Four MLB teams won 100+ games this year (Houston, Yankees, Twins and Dodgers), but four of them lost 100+ games — including two in the Twins’ division (Detroit and Kansas City). There were another six teams with 90-99 wins, but also six teams with 90-99 losses.

Houston’s combination of elite pitching and offense makes the Astros decided favorites to emerge from the American League and in fact win it all. The Yankees are second in the AL pecking order — flawed but powerful, with a mighty 57-24 home record. The Twins are third, but it’s a distant third.

Westgate Sports Book has the Astros at 2 to 1 to win the World Series. The Yankees are 4 to 1. The Twins are 12 to 1.

FiveThirtyEight’s simulations give the Twins just a 5% chance to win the World Series — only a little better than the wild card A’s (4%) and Rays (3%) even though the Twins have a much better chance of advancing to at least the American League Championship Series (35%) because they don’t have to survive the one-game playoff just to get to the ALDS.

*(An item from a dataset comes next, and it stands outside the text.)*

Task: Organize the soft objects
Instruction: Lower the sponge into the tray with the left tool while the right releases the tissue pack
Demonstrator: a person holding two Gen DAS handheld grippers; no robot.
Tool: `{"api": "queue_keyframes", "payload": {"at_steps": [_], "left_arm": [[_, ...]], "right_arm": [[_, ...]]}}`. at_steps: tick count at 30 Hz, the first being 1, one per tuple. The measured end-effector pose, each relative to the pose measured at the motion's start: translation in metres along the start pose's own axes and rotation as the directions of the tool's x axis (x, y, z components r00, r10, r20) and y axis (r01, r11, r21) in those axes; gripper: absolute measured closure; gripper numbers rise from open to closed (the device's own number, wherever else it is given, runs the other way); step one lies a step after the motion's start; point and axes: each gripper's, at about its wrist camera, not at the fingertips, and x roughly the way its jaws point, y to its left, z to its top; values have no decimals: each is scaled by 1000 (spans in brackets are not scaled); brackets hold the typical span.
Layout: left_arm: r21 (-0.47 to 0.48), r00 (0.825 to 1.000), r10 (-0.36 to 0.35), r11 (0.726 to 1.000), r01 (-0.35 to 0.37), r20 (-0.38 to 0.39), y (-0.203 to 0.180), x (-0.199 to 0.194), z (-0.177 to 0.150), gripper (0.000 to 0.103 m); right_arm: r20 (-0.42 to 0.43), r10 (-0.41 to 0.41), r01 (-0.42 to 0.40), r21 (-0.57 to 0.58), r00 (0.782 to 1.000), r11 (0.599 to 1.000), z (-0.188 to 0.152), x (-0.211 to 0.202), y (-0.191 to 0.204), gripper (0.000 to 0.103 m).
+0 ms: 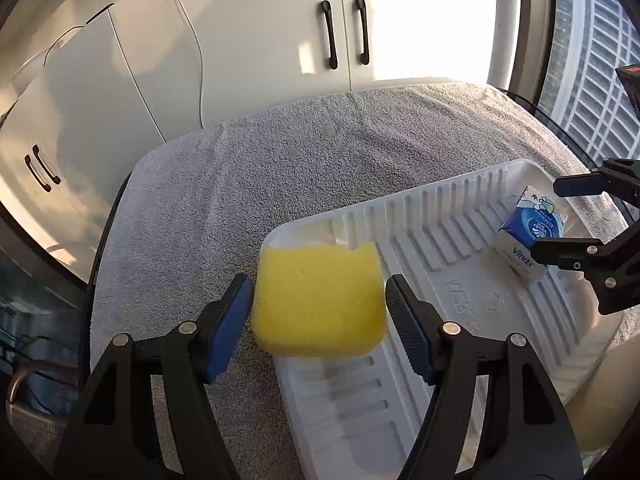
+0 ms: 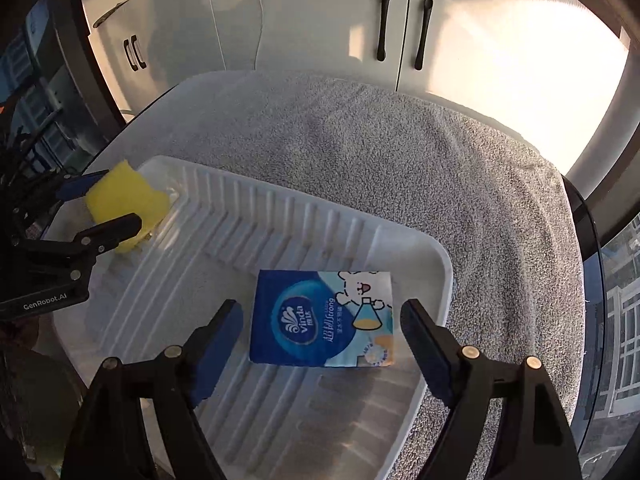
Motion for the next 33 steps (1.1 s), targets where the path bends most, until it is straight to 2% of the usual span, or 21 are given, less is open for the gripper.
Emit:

In a different season, the Twins might be the favorite to win it all. But considering their most likely path to a World Series would involve defeating, in order, the Yankees, Astros and Dodgers … you can see why that’s not the case this year.

So all hope is lost? Hardly. If your perception is that the Twins feasted on bad teams on the way to 100 wins, you’re not wrong. They were 36-11 against the Tigers, Royals, Orioles and Marlins (the 100-loss teams in the majors).

But if your perception is that the Twins ONLY did well against bad teams, you’re quite wrong. They were 14-13 this season against the other four American League playoff teams, including 4-3 against those mighty Astros.

And while it’s true the Twins were just 2-4 against the Yankees, half of those games were started by either Kyle Gibson or Martin Perez — two pitchers who might not factor much, if at all, into the postseason rotation. Jose Berrios didn’t start any of the games; Jake Odorizzi started two of them, and in one delivered six shutout innings at Yankee Stadium. The Twins’ bullpen is also in much better shape than it was during both of those series vs. New York.

Translation: As a 101-win underdog (including an MLB-best 55-26 on the road), these Twins are probably a little undervalued and underappreciated. Beating the Yankees is certainly within their reach. And running the table would only be as surprising as how the entire season-to-date has played out.